Source: Sickle cell gene therapies roll out slowly
What can you do if you can’t move? Adekanbi’s thoughts on gene therapies for sickle cell diseases roll out slowly
The genetic blood disease causes red blood cells to be sickle-shaped because of a genetic abnormality. These misshapen cells clog blood vessels, damaging vital organs and causing unpredictable, debilitating attacks of pain.
“It gets to the point sometimes where you’re like, ‘I cannot continue living this way,’ ” she says. You feel like you are losing your mind. Sometimes I can’t move. I just lay in one spot and try to distract myself from the pain.”
“I know I would like to have children in the … future,” she says. It’s concerning to me how the process of your body going through to be able to receive gene therapy will affect fertility.
And Adekanbi’s far from alone in wondering what to do. While there’s a lot of excitement about the treatments among sickle cell patients and those suffering from a related disorder known as beta thalassemia, only about 60 of the thousands of patients eligible for the treatment have started the process.
Adekanbi could try to freeze some of her eggs if she decided to do so. But she and other potential patients are concerned about more than their fertility. The treatments are complicated and tiring in other ways.
Source: Sickle cell gene therapies roll out slowly
Strontogen Therapy of Sickle Cells: How Long Can You Stay in the State That You Don’t Live In, or How Fast Can You Get There?
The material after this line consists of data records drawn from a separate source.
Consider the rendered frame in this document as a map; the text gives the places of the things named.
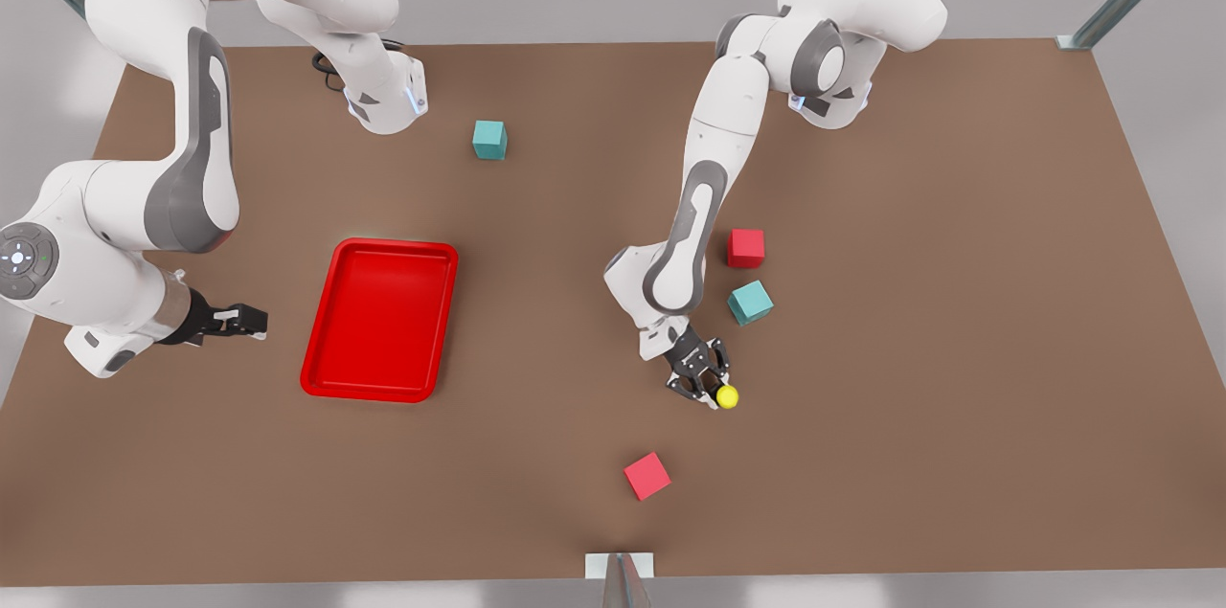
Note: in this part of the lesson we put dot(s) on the small yellow ball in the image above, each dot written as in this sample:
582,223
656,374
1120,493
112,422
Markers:
728,396

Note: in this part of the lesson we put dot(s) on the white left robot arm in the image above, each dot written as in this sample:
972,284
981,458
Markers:
709,168

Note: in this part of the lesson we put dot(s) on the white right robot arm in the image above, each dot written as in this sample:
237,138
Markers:
182,148

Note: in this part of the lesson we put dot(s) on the teal cube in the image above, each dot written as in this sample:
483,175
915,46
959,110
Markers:
489,140
750,303

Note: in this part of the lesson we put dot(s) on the red cube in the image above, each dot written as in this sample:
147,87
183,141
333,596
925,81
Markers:
647,476
746,248

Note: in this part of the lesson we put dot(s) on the red rectangular tray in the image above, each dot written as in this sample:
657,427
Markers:
380,319

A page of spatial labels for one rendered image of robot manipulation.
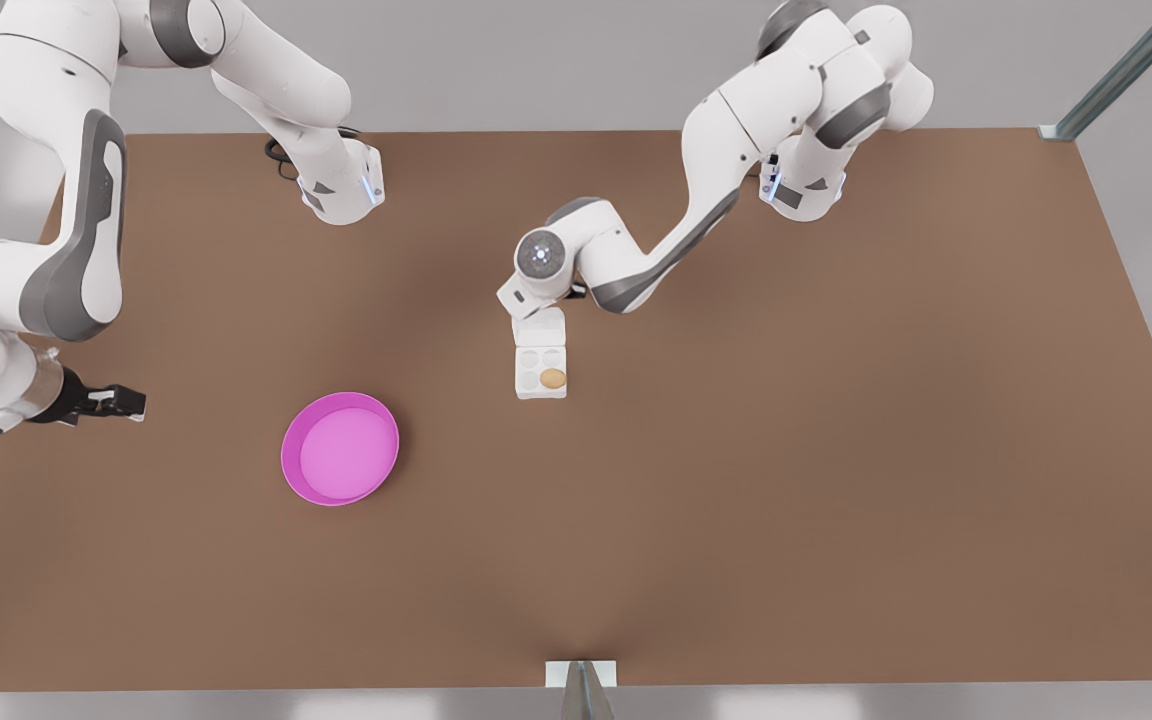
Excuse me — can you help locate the white egg box lid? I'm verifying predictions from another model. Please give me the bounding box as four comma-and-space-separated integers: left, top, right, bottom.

“You could be in the hospital for months,” says Melissa Creary, who studies sickle cell at the University of Michigan School of Public Health. “Even if you’re not in the hospital, you’ll have to be nearby the hospital, which could or could not be in the state that you live in. And then once therapy is finished, there is a very complex process of follow-up for many, many months, again potentially in a state that you don’t live in.”
And some patients worry about possible long-term risks, according to Dr. Lewis Hsu, chief medical officer of the Sickle Cell Disease Association of America.
Both therapies seem safe so far, according to the Boston-based Vertex Pharmaceuticals and the Massachusetts company that makes them.
It is unsurprising that it takes time to get the treatments widely accepted given how complicated and expensive they are, but both companies believe interest is increasing fast.